**What you are asked to do**
Review the listing and copy each line that holds the word "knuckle".

**The input**

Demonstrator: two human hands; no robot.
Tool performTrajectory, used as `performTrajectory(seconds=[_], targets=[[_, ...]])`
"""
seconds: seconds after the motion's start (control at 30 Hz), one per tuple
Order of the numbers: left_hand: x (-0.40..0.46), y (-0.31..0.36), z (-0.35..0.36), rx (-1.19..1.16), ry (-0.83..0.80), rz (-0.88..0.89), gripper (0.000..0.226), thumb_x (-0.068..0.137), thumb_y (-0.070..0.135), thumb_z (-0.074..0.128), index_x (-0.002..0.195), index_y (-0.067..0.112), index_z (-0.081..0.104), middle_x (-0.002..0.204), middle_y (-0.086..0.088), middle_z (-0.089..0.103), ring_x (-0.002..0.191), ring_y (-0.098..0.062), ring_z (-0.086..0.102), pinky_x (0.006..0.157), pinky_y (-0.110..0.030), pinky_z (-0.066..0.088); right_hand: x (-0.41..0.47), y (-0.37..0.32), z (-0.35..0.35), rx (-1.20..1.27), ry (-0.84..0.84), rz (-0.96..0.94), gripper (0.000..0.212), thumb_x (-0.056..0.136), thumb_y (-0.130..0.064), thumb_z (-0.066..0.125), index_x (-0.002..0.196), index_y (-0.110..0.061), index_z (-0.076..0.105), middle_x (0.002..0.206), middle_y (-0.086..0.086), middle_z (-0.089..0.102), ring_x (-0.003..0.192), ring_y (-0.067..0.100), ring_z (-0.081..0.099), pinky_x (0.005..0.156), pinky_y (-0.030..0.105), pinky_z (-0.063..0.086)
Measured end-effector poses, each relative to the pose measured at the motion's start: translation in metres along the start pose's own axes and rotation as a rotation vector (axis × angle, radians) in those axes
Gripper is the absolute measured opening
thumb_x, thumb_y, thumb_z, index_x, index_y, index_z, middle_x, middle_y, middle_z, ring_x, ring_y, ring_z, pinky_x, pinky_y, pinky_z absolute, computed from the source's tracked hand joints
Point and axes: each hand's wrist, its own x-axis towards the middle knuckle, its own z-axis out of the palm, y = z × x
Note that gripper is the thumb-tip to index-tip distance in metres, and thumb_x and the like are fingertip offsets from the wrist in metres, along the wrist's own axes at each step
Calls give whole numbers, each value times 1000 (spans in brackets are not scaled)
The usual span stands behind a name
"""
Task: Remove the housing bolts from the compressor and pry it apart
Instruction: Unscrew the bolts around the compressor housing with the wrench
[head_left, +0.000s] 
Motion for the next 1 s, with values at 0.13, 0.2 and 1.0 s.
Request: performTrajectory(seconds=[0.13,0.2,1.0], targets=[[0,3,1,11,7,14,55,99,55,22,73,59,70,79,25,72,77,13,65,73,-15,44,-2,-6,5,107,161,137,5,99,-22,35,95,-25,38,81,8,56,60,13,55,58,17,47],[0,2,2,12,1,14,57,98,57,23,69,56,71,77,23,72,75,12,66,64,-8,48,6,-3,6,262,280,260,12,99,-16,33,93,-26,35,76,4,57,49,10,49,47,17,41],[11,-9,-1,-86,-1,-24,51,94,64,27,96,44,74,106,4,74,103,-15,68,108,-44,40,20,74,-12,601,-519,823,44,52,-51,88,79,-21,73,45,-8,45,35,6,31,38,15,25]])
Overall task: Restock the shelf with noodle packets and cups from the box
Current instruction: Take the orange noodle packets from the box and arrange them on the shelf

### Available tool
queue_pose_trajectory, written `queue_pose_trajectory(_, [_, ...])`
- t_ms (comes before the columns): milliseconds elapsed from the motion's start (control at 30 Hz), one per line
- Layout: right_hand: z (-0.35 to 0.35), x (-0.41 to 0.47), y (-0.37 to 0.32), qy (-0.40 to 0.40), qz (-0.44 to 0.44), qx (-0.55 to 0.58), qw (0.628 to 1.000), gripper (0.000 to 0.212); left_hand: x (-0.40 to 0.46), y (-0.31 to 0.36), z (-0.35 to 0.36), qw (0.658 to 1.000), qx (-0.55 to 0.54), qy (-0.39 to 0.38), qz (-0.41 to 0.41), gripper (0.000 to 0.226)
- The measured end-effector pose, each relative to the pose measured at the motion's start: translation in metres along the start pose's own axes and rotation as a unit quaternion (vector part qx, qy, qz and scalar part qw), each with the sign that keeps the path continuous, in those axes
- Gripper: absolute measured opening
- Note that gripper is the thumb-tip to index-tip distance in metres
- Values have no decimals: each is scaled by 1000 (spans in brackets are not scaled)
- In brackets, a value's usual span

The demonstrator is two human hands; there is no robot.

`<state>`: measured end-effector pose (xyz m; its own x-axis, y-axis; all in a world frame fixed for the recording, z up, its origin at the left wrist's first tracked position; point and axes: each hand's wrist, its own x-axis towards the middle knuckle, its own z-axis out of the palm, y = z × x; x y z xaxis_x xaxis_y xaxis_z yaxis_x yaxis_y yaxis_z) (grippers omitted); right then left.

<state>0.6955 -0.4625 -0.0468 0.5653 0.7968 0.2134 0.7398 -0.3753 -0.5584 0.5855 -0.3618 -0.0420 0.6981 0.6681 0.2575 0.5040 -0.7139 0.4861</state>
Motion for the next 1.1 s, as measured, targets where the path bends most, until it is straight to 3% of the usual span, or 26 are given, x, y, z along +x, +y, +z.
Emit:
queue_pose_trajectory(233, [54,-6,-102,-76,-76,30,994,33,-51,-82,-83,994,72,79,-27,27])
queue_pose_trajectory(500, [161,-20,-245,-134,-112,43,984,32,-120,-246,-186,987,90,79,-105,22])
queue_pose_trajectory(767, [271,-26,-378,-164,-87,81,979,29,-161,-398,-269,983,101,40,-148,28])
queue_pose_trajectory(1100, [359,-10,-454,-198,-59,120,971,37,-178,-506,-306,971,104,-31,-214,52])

**Solution to the problem**
Point and axes: each hand's wrist, its own x-axis towards the middle knuckle, its own z-axis out of the palm, y = z × x
`<state>`: measured end-effector pose (xyz m; its own x-axis, y-axis; all in a world frame fixed for the recording, z up, its origin at the left wrist's first tracked position; point and axes: each hand's wrist, its own x-axis towards the middle knuckle, its own z-axis out of the palm, y = z × x; x y z xaxis_x xaxis_y xaxis_z yaxis_x yaxis_y yaxis_z) (grippers omitted); right then left.

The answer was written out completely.